All of those things can also be said for human beings. Human populations moving over the planet, over centuries, have shaped the earth with cities and infrastructure, mining, etc. We move where the resources and food are, carrying things with us, leaving other things behind. The glaciers had their day in shaping the planet, and now we are having ours. It just so happens that all of these cycles eventually come to an end, and ours is of our own making. Isabel is reckoning with the intersection of those stories: the smaller human stories (loves, losses, change), and the bigger historical and environmental stories (wars, natural disasters).

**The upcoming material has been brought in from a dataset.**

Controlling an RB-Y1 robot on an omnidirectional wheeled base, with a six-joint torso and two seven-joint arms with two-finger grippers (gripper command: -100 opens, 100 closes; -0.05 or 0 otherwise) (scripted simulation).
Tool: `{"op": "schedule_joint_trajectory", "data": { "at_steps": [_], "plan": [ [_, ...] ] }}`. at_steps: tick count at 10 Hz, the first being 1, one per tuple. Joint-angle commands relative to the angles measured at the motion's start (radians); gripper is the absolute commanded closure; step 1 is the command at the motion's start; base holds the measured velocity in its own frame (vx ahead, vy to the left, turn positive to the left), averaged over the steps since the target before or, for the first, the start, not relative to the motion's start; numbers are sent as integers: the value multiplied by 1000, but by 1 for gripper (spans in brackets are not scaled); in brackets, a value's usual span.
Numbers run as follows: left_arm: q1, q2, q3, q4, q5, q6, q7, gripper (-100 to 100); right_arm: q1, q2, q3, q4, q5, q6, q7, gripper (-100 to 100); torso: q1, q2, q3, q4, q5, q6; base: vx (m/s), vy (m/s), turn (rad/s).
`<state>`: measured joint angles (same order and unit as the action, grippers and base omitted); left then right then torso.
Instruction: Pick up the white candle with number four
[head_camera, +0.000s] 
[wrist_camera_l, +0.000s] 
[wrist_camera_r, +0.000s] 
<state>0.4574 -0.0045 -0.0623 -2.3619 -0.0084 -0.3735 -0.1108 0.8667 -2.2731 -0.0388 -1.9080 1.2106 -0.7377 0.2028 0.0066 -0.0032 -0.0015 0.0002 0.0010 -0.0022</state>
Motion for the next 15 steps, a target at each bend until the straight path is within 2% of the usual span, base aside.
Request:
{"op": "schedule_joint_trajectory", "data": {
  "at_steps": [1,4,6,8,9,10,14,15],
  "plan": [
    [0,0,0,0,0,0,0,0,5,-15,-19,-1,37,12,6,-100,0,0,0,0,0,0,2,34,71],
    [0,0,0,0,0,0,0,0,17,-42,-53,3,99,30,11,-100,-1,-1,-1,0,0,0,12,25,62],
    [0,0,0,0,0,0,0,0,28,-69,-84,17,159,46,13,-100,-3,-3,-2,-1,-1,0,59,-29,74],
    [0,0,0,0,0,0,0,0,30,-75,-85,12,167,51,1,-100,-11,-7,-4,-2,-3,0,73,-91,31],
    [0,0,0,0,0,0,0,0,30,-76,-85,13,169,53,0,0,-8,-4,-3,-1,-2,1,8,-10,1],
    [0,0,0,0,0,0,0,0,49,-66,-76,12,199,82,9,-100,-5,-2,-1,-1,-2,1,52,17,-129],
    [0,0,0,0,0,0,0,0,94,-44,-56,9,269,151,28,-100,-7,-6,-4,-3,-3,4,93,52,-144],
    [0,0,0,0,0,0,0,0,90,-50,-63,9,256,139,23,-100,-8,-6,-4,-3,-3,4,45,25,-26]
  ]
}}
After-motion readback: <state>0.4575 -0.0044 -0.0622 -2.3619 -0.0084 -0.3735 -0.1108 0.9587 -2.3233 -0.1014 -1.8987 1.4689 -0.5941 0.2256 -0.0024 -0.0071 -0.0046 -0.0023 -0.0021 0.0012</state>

I was worried for a long time that the title was too oblique, that it would come off as pretentious--or worse, too sober--for a story about a girl who really just wants to find the perfect dress and win the love of her work crush. But, somehow, it always felt like the only title that would do.
Who have you discovered lately?
Easy: Sarah Goldstein, whose first book, Fables, came out this year from Tarpaulin Sky Press. It is a gorgeous, haunting book along the lines of Sarah Shun-lien Bynum's Madeleine is Sleeping: brief, evocative chapters that go strange, dark places and occasionally leave you stunned. Fans of Kelly Link and Karen Russell would love Fables as well. Though, honestly, Goldstein immediately reminded me of the French poet, Liliane Giraudon (her out-of-print Sun & Moon Classics collection, Fur, is worth seeking out) who is a master of the uncanny modern fairy tale.